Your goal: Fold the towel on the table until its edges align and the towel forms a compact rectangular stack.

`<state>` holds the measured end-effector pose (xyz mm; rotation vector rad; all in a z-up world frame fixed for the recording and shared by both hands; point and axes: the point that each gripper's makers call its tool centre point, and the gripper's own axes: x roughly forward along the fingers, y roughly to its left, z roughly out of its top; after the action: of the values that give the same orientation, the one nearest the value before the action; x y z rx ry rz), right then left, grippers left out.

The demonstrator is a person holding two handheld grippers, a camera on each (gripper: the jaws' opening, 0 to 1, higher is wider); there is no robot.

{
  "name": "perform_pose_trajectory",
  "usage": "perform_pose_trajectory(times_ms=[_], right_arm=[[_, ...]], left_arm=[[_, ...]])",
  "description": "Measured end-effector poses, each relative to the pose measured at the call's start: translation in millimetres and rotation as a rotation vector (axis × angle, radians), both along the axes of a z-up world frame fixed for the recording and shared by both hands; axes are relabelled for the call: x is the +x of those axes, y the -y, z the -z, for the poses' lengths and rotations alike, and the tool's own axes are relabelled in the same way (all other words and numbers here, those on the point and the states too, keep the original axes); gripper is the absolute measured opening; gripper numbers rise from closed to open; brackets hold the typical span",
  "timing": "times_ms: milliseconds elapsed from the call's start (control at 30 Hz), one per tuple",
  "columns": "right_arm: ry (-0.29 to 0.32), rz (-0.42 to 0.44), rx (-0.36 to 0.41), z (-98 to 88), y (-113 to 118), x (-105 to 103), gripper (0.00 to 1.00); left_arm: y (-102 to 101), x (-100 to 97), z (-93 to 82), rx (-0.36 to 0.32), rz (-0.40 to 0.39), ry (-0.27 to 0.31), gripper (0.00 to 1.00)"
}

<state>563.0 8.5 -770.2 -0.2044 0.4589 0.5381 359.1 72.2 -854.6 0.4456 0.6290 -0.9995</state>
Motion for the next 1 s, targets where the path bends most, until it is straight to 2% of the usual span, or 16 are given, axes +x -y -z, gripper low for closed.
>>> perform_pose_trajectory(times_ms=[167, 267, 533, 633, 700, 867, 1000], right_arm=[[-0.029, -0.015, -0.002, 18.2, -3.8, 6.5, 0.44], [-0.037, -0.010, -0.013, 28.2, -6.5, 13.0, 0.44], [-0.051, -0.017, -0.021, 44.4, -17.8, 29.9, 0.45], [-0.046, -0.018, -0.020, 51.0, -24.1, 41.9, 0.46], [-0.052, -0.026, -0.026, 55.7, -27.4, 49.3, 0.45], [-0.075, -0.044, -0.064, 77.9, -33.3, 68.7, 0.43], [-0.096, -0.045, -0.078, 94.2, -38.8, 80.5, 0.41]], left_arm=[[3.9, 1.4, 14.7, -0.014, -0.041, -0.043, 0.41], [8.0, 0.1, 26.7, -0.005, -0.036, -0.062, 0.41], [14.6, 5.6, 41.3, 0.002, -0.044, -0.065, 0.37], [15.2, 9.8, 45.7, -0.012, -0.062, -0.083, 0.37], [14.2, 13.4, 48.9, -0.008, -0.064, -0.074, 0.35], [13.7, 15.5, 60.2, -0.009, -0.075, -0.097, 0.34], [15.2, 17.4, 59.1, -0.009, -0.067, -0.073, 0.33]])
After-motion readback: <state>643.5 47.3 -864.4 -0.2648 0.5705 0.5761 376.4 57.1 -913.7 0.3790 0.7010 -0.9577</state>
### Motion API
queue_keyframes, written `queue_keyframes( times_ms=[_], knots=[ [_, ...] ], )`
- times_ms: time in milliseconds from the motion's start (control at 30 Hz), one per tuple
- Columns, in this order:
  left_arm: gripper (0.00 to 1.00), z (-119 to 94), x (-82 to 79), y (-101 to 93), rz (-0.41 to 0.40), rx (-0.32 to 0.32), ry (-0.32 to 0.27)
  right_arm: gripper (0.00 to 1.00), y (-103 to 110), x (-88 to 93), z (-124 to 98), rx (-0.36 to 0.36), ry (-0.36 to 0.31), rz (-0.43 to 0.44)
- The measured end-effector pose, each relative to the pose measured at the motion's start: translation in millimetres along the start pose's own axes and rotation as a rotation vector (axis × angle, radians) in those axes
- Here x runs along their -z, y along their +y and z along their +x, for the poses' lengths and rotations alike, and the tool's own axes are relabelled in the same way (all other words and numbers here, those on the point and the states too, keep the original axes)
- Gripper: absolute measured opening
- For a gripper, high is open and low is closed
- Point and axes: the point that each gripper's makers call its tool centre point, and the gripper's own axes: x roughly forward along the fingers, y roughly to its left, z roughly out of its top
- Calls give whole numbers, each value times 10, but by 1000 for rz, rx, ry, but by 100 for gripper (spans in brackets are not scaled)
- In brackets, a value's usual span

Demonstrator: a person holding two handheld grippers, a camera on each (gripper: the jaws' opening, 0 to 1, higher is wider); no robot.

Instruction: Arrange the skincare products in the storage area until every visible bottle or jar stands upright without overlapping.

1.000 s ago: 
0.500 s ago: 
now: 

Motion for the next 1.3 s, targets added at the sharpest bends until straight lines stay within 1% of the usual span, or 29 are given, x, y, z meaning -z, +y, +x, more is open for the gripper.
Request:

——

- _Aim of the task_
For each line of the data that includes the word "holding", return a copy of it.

- _Expected output_
The demonstrator is a person holding two handheld grippers, a camera on each (gripper: the jaws' opening, 0 to 1, higher is wider); there is no robot.
Demonstrator: a person holding two handheld grippers, a camera on each (gripper: the jaws' opening, 0 to 1, higher is wider); no robot.

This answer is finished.